§ **Problem details**: Please output the listing below character for character and omit the images.
━━━ Exercise data
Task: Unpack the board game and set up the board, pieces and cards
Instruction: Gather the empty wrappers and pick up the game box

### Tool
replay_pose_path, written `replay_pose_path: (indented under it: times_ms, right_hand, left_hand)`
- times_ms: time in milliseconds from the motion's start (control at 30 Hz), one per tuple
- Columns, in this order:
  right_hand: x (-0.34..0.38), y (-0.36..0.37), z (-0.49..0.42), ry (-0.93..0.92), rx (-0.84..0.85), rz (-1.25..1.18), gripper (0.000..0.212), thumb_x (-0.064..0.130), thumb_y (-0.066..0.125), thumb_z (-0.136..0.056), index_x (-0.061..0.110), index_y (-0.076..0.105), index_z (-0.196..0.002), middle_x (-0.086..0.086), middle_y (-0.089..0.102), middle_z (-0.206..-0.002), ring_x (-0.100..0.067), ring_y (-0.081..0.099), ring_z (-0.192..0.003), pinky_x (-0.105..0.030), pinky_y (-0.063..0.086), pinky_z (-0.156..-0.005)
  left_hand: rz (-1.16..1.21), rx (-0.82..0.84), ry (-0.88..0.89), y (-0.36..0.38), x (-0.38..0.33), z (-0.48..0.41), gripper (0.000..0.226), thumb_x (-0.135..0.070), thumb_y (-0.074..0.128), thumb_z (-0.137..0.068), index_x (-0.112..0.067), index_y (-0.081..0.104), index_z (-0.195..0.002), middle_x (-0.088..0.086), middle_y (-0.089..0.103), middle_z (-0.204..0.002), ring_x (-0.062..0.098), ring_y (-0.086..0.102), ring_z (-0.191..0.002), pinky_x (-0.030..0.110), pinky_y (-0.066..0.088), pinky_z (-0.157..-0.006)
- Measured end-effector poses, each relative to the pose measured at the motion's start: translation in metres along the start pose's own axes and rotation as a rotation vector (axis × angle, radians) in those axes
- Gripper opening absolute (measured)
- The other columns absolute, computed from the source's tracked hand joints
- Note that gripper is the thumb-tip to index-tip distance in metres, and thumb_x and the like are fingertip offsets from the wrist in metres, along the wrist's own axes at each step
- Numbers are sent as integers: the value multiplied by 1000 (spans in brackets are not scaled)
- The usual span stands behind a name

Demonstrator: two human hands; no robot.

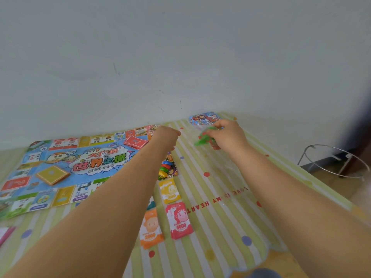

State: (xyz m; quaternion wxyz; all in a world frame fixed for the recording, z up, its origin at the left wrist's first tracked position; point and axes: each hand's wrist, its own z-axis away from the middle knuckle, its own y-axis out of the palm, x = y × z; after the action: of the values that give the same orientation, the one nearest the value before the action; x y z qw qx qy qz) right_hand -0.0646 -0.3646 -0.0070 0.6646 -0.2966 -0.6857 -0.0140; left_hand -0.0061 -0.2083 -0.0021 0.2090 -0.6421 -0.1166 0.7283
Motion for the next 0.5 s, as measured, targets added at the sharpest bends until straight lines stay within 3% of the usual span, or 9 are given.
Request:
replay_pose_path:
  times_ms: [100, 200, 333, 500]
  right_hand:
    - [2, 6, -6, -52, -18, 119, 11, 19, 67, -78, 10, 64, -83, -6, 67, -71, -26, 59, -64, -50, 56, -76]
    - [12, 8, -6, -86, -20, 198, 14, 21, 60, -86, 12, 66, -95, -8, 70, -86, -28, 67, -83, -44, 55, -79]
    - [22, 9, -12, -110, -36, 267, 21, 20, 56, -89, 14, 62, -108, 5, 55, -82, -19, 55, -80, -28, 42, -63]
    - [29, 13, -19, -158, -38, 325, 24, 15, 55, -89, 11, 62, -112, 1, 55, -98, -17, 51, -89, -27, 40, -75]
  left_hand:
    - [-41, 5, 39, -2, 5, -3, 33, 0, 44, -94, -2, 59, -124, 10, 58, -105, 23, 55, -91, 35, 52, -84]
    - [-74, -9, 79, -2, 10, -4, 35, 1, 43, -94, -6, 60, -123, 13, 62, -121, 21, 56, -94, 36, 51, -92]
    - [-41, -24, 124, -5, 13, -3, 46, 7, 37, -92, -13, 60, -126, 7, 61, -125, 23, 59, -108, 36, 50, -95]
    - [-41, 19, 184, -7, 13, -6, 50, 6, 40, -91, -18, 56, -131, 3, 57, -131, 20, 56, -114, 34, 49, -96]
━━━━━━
§ **Problem solution**:
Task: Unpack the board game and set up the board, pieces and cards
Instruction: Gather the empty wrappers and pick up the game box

### Tool
replay_pose_path, written `replay_pose_path: (indented under it: times_ms, right_hand, left_hand)`
- times_ms: time in milliseconds from the motion's start (control at 30 Hz), one per tuple
- Columns, in this order:
  right_hand: x (-0.34..0.38), y (-0.36..0.37), z (-0.49..0.42), ry (-0.93..0.92), rx (-0.84..0.85), rz (-1.25..1.18), gripper (0.000..0.212), thumb_x (-0.064..0.130), thumb_y (-0.066..0.125), thumb_z (-0.136..0.056), index_x (-0.061..0.110), index_y (-0.076..0.105), index_z (-0.196..0.002), middle_x (-0.086..0.086), middle_y (-0.089..0.102), middle_z (-0.206..-0.002), ring_x (-0.100..0.067), ring_y (-0.081..0.099), ring_z (-0.192..0.003), pinky_x (-0.105..0.030), pinky_y (-0.063..0.086), pinky_z (-0.156..-0.005)
  left_hand: rz (-1.16..1.21), rx (-0.82..0.84), ry (-0.88..0.89), y (-0.36..0.38), x (-0.38..0.33), z (-0.48..0.41), gripper (0.000..0.226), thumb_x (-0.135..0.070), thumb_y (-0.074..0.128), thumb_z (-0.137..0.068), index_x (-0.112..0.067), index_y (-0.081..0.104), index_z (-0.195..0.002), middle_x (-0.088..0.086), middle_y (-0.089..0.103), middle_z (-0.204..0.002), ring_x (-0.062..0.098), ring_y (-0.086..0.102), ring_z (-0.191..0.002), pinky_x (-0.030..0.110), pinky_y (-0.066..0.088), pinky_z (-0.157..-0.006)
- Measured end-effector poses, each relative to the pose measured at the motion's start: translation in metres along the start pose's own axes and rotation as a rotation vector (axis × angle, radians) in those axes
- Gripper opening absolute (measured)
- The other columns absolute, computed from the source's tracked hand joints
- Note that gripper is the thumb-tip to index-tip distance in metres, and thumb_x and the like are fingertip offsets from the wrist in metres, along the wrist's own axes at each step
- Numbers are sent as integers: the value multiplied by 1000 (spans in brackets are not scaled)
- The usual span stands behind a name

Demonstrator: two human hands; no robot.


State: (xyz m; quaternion wxyz; all in a world frame fixed for the recording, z up, its origin at the left wrist's first tracked position; point and axes: each hand's wrist, its own z-axis away from the middle knuckle, its own y-axis out of the palm, x = y × z; after the action: of the values that give the same orientation, the one nearest the value before the action; x y z qw qx qy qz) right_hand -0.0646 -0.3646 -0.0070 0.6646 -0.2966 -0.6857 -0.0140; left_hand -0.0061 -0.2083 -0.0021 0.2090 -0.6421 -0.1166 0.7283
Motion for the next 0.5 s, as measured, targets added at the sharpest bends until straight lines stay within 3% of the usual span, or 9 are given.
Request:
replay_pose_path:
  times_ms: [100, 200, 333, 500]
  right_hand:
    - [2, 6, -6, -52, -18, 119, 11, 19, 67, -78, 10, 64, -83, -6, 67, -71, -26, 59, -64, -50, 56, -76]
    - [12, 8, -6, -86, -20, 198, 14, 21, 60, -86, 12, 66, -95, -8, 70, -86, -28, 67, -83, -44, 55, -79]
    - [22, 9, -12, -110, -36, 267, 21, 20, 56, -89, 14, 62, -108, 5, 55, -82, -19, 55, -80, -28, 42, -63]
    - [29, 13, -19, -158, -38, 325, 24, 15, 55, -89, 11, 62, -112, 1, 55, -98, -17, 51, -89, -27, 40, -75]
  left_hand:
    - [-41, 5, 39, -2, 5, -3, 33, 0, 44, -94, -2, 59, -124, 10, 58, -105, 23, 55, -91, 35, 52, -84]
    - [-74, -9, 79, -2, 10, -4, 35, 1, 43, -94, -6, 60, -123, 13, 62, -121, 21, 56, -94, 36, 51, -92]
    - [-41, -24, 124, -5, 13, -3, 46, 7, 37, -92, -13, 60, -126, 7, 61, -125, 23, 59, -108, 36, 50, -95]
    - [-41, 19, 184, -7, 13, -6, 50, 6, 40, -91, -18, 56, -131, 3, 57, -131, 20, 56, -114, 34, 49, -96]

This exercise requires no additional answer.